━━━━━ EXERCISE DATA

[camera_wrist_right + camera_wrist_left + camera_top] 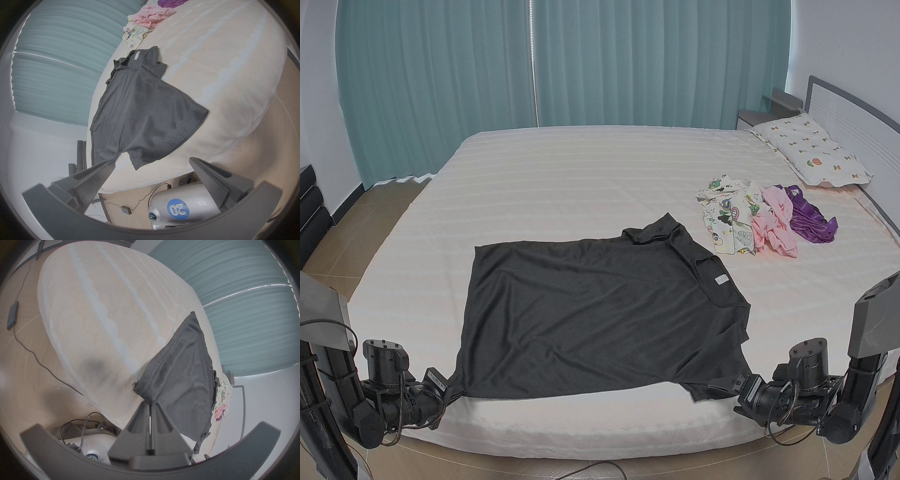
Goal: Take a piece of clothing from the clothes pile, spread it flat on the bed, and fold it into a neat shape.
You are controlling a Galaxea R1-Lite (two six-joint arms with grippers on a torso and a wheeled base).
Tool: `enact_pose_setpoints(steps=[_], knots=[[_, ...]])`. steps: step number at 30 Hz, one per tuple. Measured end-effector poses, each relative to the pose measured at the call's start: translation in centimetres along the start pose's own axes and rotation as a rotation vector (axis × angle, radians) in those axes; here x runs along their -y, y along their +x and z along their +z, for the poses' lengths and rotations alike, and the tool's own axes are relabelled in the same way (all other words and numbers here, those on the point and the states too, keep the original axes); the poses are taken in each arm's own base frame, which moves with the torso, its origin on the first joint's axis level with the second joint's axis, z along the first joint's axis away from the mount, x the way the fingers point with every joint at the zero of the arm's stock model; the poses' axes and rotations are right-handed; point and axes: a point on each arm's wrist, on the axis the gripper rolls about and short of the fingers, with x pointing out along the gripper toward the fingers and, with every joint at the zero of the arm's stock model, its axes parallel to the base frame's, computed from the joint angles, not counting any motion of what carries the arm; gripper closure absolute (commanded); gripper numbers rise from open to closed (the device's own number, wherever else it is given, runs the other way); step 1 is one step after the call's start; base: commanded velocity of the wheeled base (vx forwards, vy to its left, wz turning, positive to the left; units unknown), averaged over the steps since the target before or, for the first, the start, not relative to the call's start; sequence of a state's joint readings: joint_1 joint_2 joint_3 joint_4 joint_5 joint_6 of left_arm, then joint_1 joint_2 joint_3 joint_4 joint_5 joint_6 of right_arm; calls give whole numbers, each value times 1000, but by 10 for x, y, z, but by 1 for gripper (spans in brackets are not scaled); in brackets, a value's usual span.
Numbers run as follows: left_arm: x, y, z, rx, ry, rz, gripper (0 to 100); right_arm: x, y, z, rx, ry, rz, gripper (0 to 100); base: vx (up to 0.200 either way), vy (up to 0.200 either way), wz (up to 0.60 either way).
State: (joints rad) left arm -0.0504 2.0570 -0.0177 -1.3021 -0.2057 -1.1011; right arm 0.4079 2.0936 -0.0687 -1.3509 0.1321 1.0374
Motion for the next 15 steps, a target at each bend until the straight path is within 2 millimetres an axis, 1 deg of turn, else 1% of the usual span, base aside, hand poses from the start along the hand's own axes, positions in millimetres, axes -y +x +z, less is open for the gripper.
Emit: enact_pose_setpoints(steps=[4,10,15], knots=[[0,0,0,0,0,0,100,-3,1,-1,-4,-8,16,0,0,0,0],[0,0,0,0,0,0,100,-11,12,-2,2,-15,42,0,0,0,0],[0,0,0,-1,0,1,100,-14,19,1,16,32,54,0,0,0,0]])
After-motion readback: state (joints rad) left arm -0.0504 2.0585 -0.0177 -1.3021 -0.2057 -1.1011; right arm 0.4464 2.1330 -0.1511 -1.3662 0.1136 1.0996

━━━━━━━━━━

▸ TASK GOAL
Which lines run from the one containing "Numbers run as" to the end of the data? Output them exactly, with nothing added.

▸ SOLUTION BELOW
Numbers run as follows: left_arm: x, y, z, rx, ry, rz, gripper (0 to 100); right_arm: x, y, z, rx, ry, rz, gripper (0 to 100); base: vx (up to 0.200 either way), vy (up to 0.200 either way), wz (up to 0.60 either way).
State: (joints rad) left arm -0.0504 2.0570 -0.0177 -1.3021 -0.2057 -1.1011; right arm 0.4079 2.0936 -0.0687 -1.3509 0.1321 1.0374
Motion for the next 15 steps, a target at each bend until the straight path is within 2 millimetres an axis, 1 deg of turn, else 1% of the usual span, base aside, hand poses from the start along the hand's own axes, positions in millimetres, axes -y +x +z, less is open for the gripper.
Emit: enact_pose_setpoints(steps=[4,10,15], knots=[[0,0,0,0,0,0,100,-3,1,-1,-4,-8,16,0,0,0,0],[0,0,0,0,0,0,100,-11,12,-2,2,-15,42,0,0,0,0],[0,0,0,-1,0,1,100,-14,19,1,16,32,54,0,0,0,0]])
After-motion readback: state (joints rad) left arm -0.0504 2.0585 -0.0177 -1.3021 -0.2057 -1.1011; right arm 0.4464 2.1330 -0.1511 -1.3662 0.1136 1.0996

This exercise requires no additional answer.